#### Data block:
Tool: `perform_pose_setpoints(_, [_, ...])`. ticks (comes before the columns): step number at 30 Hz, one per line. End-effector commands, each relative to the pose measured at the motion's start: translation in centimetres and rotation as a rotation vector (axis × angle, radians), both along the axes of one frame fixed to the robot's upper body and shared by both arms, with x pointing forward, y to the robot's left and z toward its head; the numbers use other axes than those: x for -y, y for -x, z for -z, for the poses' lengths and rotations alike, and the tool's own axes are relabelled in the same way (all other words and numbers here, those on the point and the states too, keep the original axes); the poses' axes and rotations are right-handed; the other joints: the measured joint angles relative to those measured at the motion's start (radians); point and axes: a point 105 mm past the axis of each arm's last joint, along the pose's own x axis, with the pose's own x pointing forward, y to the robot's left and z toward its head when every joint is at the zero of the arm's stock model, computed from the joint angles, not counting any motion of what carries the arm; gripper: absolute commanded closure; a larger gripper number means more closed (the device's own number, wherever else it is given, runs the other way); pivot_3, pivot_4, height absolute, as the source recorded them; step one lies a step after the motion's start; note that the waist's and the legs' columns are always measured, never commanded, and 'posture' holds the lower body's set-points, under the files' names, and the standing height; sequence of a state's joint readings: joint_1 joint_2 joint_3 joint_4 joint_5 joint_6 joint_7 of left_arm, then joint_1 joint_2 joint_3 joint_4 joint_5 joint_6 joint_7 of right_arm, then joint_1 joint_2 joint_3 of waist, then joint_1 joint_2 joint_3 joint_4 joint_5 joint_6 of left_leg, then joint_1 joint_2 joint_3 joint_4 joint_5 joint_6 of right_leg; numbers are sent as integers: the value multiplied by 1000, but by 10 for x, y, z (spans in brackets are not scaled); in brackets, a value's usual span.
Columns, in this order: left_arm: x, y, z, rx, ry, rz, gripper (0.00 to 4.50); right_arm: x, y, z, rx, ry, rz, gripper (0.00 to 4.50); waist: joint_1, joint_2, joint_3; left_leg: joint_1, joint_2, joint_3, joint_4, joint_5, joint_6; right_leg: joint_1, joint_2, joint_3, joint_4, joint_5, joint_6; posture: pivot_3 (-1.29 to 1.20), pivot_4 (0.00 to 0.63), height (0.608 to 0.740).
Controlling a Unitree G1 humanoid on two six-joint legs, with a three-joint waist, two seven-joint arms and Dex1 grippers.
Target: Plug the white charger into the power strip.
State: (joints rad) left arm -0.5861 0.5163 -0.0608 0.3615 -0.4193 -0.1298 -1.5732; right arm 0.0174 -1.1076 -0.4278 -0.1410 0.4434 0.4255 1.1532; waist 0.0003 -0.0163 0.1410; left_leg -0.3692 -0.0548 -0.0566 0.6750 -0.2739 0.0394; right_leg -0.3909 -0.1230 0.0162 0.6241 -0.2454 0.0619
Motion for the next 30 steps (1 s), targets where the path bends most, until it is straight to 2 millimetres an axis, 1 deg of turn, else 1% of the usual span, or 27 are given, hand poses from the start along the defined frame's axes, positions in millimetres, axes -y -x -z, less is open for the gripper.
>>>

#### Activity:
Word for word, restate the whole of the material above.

#### Solved exercise:
Tool: `perform_pose_setpoints(_, [_, ...])`. ticks (comes before the columns): step number at 30 Hz, one per line. End-effector commands, each relative to the pose measured at the motion's start: translation in centimetres and rotation as a rotation vector (axis × angle, radians), both along the axes of one frame fixed to the robot's upper body and shared by both arms, with x pointing forward, y to the robot's left and z toward its head; the numbers use other axes than those: x for -y, y for -x, z for -z, for the poses' lengths and rotations alike, and the tool's own axes are relabelled in the same way (all other words and numbers here, those on the point and the states too, keep the original axes); the poses' axes and rotations are right-handed; the other joints: the measured joint angles relative to those measured at the motion's start (radians); point and axes: a point 105 mm past the axis of each arm's last joint, along the pose's own x axis, with the pose's own x pointing forward, y to the robot's left and z toward its head when every joint is at the zero of the arm's stock model, computed from the joint angles, not counting any motion of what carries the arm; gripper: absolute commanded closure; a larger gripper number means more closed (the device's own number, wherever else it is given, runs the other way); pivot_3, pivot_4, height absolute, as the source recorded them; step one lies a step after the motion's start; note that the waist's and the legs' columns are always measured, never commanded, and 'posture' holds the lower body's set-points, under the files' names, and the standing height; sequence of a state's joint readings: joint_1 joint_2 joint_3 joint_4 joint_5 joint_6 joint_7 of left_arm, then joint_1 joint_2 joint_3 joint_4 joint_5 joint_6 joint_7 of right_arm, then joint_1 joint_2 joint_3 of waist, then joint_1 joint_2 joint_3 joint_4 joint_5 joint_6 of left_leg, then joint_1 joint_2 joint_3 joint_4 joint_5 joint_6 of right_leg; numbers are sent as integers: the value multiplied by 1000, but by 10 for x, y, z (spans in brackets are not scaled); in brackets, a value's usual span.
Columns, in this order: left_arm: x, y, z, rx, ry, rz, gripper (0.00 to 4.50); right_arm: x, y, z, rx, ry, rz, gripper (0.00 to 4.50); waist: joint_1, joint_2, joint_3; left_leg: joint_1, joint_2, joint_3, joint_4, joint_5, joint_6; right_leg: joint_1, joint_2, joint_3, joint_4, joint_5, joint_6; posture: pivot_3 (-1.29 to 1.20), pivot_4 (0.00 to 0.63), height (0.608 to 0.740).
Controlling a Unitree G1 humanoid on two six-joint legs, with a three-joint waist, two seven-joint arms and Dex1 grippers.
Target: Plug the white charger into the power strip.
State: (joints rad) left arm -0.5861 0.5163 -0.0608 0.3615 -0.4193 -0.1298 -1.5732; right arm 0.0174 -1.1076 -0.4278 -0.1410 0.4434 0.4255 1.1532; waist 0.0003 -0.0163 0.1410; left_leg -0.3692 -0.0548 -0.0566 0.6750 -0.2739 0.0394; right_leg -0.3909 -0.1230 0.0162 0.6241 -0.2454 0.0619
Motion for the next 30 steps (1 s), targets where the path bends most, until it is straight to 2 millimetres an axis, 1 deg of turn, else 1% of the usual span, or 27 are given, hand poses from the start along the defined frame's axes, positions in millimetres, axes -y -x -z, less is open for the gripper.
>>>

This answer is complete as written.